Лилиан покачала головой. «Устала! — подумала она. — Скучно! Неужели этот пышущий здоровьем человек, который сидит рядом со мной, не чувствует, как я трепещу? Неужели он не понимает, что со мной творится? Не чувствует, что застывший во мне образ мира вдруг начал оттаивать, задвигался и заговорил со мной, не чувствует, что заговорили и дождь, и мокрые скалы, и долина, и тени в долине, и огни, и дорога? Неужели он не понимает, что уже никогда я не буду так слита с природой, как теперь, когда я словно лежу в колыбели в объятиях неведомого бога, еще пугливая, как молодая птичка, но уже осознавшая, что все будет длиться лишь миг и что я потеряю этот мир, прежде чем он станет моим, потеряю эту улицу, эти деревья, грузовики у деревенских гостиниц и песню за окнами, треньканье гитары и эти названия: Осония, Крещиано, Кларо, Кастионе и Беллинцона. Названия, которые, едва появившись, уже исчезают, словно тени, исчезают, как будто их никогда и не было. Неужели он не видит, что я, подобно ситу, сразу же теряю все? Что я ничего не в силах удержать надолго?»
— Ну как вам понравилось ваше первое знакомство с жизнью? — спросил Клерфэ. — Как понравился человек, который оплакивает свою собственность, а свою жизнь не ставит ни во что?
— Он дурак.
— Вам еще придется узнать немало таких же дураков.
«Я хочу узнать саму себя, — подумала Лилиан. — Что мне другие!»
— Это все же разнообразие, — ответила она Клерфэ. — Там, в горах, каждый считал свою жизнь ужасно важной.
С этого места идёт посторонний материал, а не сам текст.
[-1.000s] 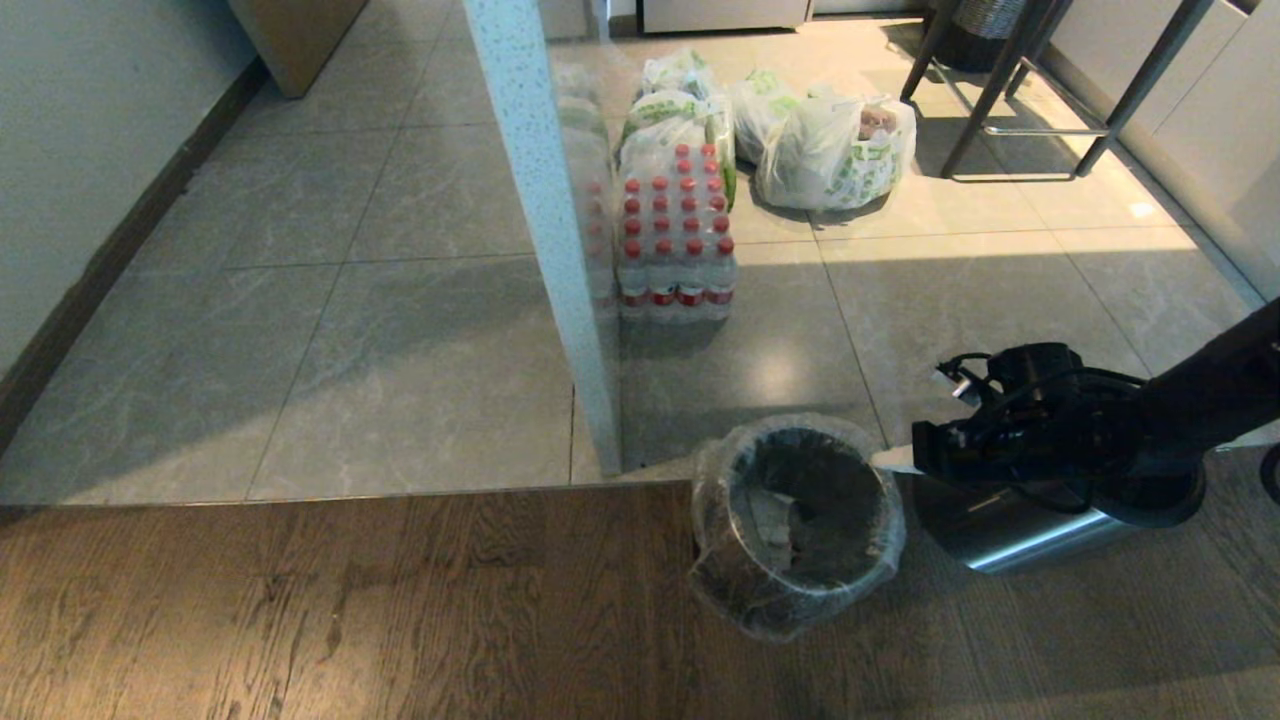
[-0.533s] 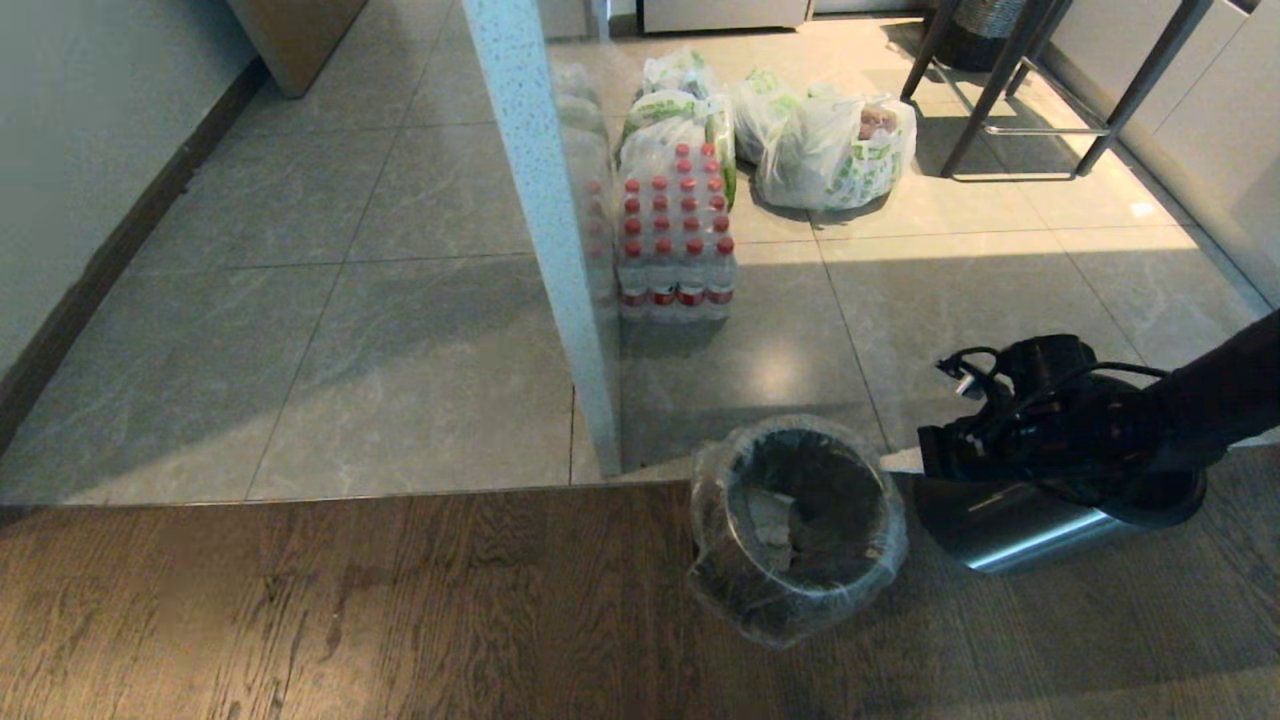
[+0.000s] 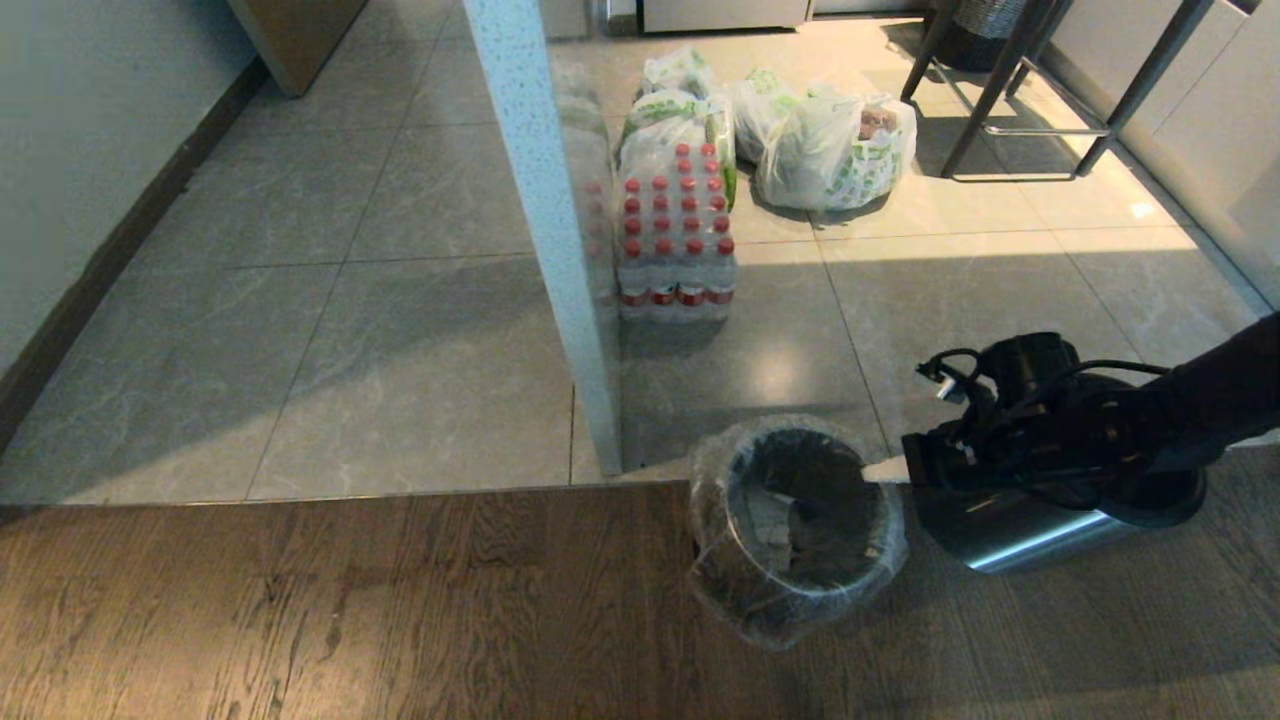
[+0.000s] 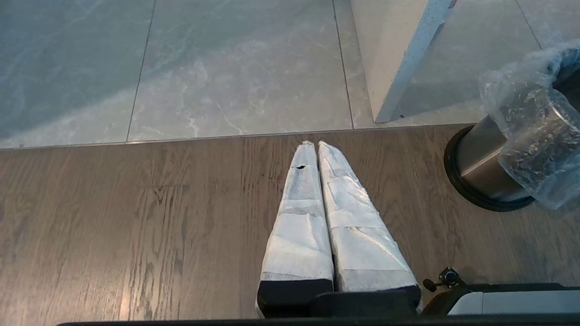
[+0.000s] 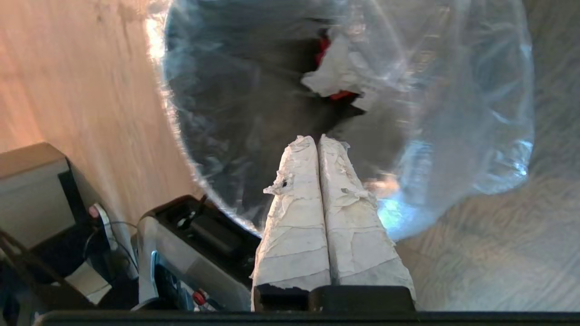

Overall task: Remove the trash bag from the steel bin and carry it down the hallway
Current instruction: Pick up the trash bag

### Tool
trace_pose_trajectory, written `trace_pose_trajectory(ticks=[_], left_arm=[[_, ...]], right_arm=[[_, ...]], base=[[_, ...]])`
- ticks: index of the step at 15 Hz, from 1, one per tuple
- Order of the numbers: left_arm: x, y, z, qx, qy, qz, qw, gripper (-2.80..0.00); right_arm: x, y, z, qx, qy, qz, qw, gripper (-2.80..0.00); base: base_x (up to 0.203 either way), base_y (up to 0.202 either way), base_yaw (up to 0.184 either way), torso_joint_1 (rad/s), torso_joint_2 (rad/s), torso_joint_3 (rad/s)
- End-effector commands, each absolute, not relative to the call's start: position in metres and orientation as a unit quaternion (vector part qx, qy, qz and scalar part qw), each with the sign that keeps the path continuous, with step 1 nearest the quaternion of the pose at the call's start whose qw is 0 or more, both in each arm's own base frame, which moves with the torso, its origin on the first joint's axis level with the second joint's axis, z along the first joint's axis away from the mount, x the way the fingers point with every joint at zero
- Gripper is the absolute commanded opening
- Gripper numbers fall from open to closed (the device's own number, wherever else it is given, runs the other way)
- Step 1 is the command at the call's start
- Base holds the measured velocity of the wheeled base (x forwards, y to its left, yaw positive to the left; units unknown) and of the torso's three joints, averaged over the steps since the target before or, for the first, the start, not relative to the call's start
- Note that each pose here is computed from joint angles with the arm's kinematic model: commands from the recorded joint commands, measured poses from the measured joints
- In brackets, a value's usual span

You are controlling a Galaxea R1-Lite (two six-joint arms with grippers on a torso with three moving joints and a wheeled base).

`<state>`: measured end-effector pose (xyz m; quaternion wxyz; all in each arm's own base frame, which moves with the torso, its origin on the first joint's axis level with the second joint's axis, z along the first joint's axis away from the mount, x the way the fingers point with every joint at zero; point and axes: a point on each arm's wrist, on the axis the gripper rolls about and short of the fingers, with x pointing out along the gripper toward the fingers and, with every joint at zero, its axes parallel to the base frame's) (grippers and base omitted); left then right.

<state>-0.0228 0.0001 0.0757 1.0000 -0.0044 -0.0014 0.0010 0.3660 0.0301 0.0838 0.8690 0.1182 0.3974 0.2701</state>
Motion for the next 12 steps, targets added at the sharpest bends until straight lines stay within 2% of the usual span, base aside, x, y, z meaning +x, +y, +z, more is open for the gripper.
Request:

И я тоже.
Мимо них быстро проносились улицы, огни; затем появилась широкая площадь.
— Через десять минут мы приедем, — сказал Клерфэ. — Это уже Локарно.
Рядом загромыхал трамвай и загородил им дорогу. Клерфэ чертыхнулся. Лилиан уставилась на трамвай так, словно это был по меньшей мере кафедральный собор. Уже четыре года она не видела трамваев.
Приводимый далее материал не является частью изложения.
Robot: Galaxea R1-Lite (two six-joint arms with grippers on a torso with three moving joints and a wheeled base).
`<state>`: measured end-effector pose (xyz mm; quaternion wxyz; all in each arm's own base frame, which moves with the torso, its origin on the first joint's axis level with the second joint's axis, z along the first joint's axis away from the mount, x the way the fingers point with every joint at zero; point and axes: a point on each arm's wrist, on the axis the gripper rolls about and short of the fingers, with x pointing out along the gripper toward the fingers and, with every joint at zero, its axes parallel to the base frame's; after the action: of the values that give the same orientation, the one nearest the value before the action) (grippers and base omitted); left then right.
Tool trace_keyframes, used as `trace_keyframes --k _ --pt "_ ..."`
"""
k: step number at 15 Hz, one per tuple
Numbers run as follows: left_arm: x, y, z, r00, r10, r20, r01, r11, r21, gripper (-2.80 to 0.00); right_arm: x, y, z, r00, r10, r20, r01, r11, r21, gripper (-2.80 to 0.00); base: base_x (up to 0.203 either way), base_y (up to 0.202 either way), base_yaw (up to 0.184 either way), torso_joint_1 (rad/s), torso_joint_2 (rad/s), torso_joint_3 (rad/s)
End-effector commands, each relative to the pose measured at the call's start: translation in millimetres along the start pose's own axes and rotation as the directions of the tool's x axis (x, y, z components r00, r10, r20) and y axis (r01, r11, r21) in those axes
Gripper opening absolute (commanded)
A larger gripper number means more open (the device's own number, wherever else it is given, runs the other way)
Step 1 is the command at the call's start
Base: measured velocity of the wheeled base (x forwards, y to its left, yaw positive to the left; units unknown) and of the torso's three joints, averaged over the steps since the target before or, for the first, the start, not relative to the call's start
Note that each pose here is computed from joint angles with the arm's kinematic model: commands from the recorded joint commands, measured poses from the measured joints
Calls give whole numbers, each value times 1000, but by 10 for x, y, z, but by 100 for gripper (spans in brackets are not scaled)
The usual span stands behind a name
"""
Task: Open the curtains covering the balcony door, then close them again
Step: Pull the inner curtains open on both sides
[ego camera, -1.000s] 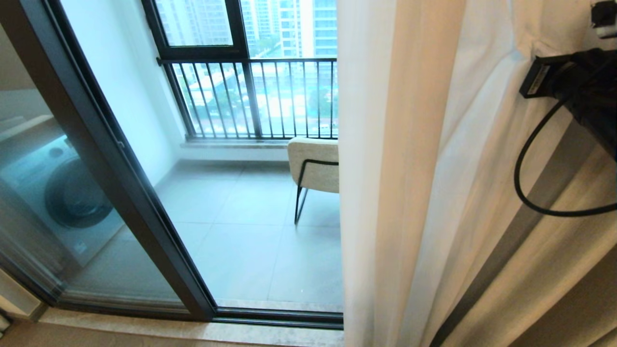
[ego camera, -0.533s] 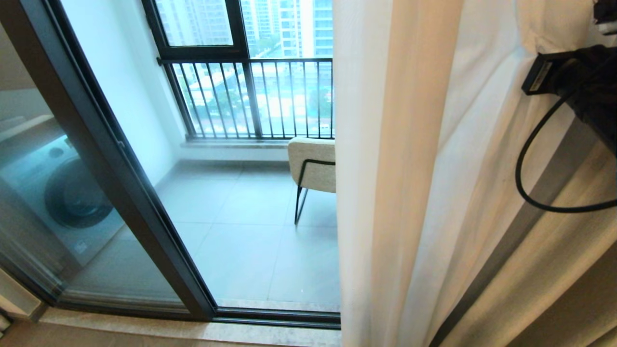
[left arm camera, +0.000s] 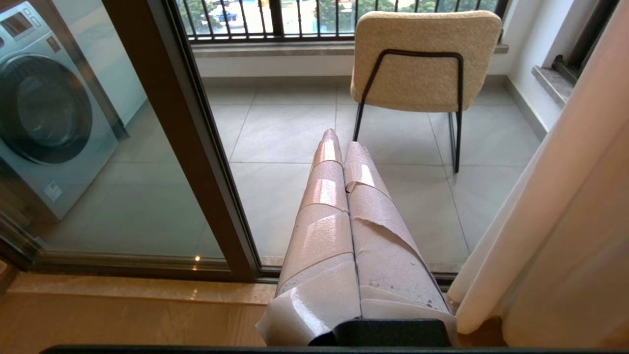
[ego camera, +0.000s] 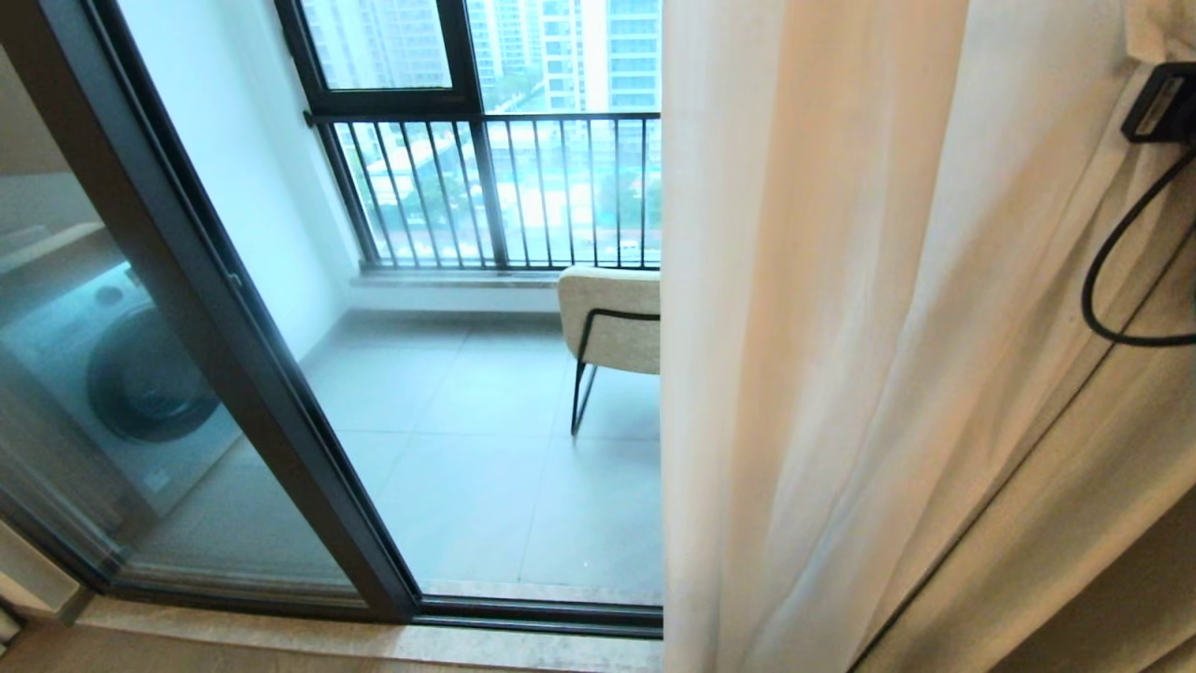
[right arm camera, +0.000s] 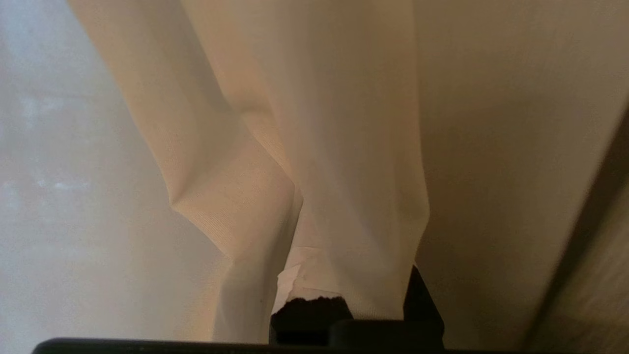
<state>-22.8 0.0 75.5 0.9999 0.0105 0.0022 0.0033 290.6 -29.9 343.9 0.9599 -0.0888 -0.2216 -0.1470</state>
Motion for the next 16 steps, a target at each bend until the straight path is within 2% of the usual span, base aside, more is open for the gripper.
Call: trace_keyframes --k 1,5,9,16 --pt "0 0 0 1000 1 0 -1 1000 0 -280 76 -212 70 998 -66 18 67 998 -17 -280 0 0 0 0 0 0" --pt "0 0 0 1000 1 0 -1 1000 0 -280 153 -602 157 986 -167 -13 166 985 -50 -280 0 0 0 0 0 0" --pt "0 0 0 1000 1 0 -1 1000 0 -280 129 -1016 162 982 -189 -20 186 977 -100 -280 0 0 0 0 0 0" --pt "0 0 0 1000 1 0 -1 1000 0 -280 -39 -1573 238 964 -259 -62 244 951 -190 -280 0 0 0 0 0 0"
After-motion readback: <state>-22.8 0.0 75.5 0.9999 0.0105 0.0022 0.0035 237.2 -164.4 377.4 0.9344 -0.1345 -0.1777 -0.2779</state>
И вдруг перед ними раскинулось озеро, широкое, серебристое и беспокойное. Дождь перестал. Быстрые, низкие облака пробегали по лунному диску. Они увидели тихую Аскону и площадь на берегу.
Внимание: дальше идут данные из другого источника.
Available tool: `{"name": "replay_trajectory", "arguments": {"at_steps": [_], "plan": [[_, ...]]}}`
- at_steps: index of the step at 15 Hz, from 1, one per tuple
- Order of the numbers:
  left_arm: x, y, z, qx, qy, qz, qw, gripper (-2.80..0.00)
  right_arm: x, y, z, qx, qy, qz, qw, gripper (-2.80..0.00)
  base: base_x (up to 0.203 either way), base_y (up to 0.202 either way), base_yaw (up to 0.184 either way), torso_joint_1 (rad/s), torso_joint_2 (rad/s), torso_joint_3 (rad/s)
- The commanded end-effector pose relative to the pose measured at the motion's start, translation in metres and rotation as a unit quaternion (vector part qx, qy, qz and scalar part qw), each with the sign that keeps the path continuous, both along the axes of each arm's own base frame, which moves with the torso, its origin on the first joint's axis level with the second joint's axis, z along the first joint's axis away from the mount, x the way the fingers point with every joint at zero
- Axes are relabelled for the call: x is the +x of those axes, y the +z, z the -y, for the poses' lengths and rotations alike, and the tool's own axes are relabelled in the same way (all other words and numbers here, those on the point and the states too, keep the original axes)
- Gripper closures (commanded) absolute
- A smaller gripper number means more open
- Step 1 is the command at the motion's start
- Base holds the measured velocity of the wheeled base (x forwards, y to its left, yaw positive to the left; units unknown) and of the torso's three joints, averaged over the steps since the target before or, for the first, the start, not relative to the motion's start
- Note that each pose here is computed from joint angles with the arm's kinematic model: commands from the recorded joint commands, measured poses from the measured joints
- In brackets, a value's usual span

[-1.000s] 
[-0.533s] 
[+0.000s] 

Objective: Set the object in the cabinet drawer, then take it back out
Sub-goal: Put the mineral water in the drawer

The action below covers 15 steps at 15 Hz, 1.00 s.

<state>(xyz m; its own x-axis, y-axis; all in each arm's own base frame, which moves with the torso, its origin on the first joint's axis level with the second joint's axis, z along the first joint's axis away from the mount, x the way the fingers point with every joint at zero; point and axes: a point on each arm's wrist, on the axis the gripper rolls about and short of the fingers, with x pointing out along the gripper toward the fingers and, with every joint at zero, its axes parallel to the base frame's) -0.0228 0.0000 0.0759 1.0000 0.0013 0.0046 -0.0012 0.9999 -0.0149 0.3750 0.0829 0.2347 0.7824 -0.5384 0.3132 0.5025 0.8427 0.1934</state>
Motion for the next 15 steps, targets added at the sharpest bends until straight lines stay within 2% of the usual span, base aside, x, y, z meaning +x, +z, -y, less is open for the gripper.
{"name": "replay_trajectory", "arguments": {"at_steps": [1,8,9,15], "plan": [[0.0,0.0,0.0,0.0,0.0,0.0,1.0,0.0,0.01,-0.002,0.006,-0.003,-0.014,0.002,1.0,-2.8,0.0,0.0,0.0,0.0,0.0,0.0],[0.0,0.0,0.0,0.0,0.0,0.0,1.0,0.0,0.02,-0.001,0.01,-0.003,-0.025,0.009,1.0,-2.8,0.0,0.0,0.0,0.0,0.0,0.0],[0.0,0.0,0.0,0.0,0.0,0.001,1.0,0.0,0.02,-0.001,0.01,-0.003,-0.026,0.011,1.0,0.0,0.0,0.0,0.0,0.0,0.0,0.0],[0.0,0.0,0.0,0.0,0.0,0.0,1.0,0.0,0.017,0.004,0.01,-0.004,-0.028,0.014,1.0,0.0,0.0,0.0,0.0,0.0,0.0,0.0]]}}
— Где мы остановимся? — спросила Лилиан.
— У озера. В отеле «Тамаро».
— Откуда вы знаете все здешние отели?
— После войны я прожил тут с год, — ответил Клерфэ. — Завтра утром я расскажу вам почему.
Он остановил машину перед маленькой гостиницей и выгрузил чемоданы.
— У хозяина этого отеля — целая библиотека. Он, можно сказать, ученый. А в отеле, там на горе, висят картины Сезанна, Утрилло и Тулуз-Лотрека — вот какие здесь люди! Мы сразу поедем ужинать?
— Куда?
— В Бриссаго, на итальянской границе. В десяти минутах езды отсюда. Ресторан называется «Джардино».
Лилиан огляделась вокруг.
— Здесь цветут глицинии!
Клерфэ поставил машину у высокой каменной лестницы. Они поднялись к маленькому ресторанчику. Он заказал бутылку вина, ветчину, раков, рис и сыр из Валле Маджи.
— Вы здесь жили? — спросила Лилиан. — У этого озера?
— Да. Почти год. После побега и после войны. Я хотел прожить здесь несколько дней, а застрял надолго. Это было для меня лечением. Я в нем нуждался. Я лечился ничегонеделанием, солнцем и ящерицами, которые грелись на каменных стенах, я лечился тем, что часами смотрел на небо и на озеро, я старался все забыть, и наконец мои глаза перестали уставляться в одну точку и я понял, что природа даже не заметила двадцати лет человеческого безумия. Салют!
Лилиан пила легкое итальянское вино. Ей казалось, что все вокруг отдыхало.
— Здесь поразительно вкусно готовят. Может, я ошибаюсь? — спросила она.
— Нет, вы правы. Хозяин мог бы стать шеф-поваром в любом большом отеле.
Она поставила свой стакан на стол.
— Я счастлива, Клерфэ, — сказала она. — Причем я должна признаться, что вообще перестала понимать, что значит это слово.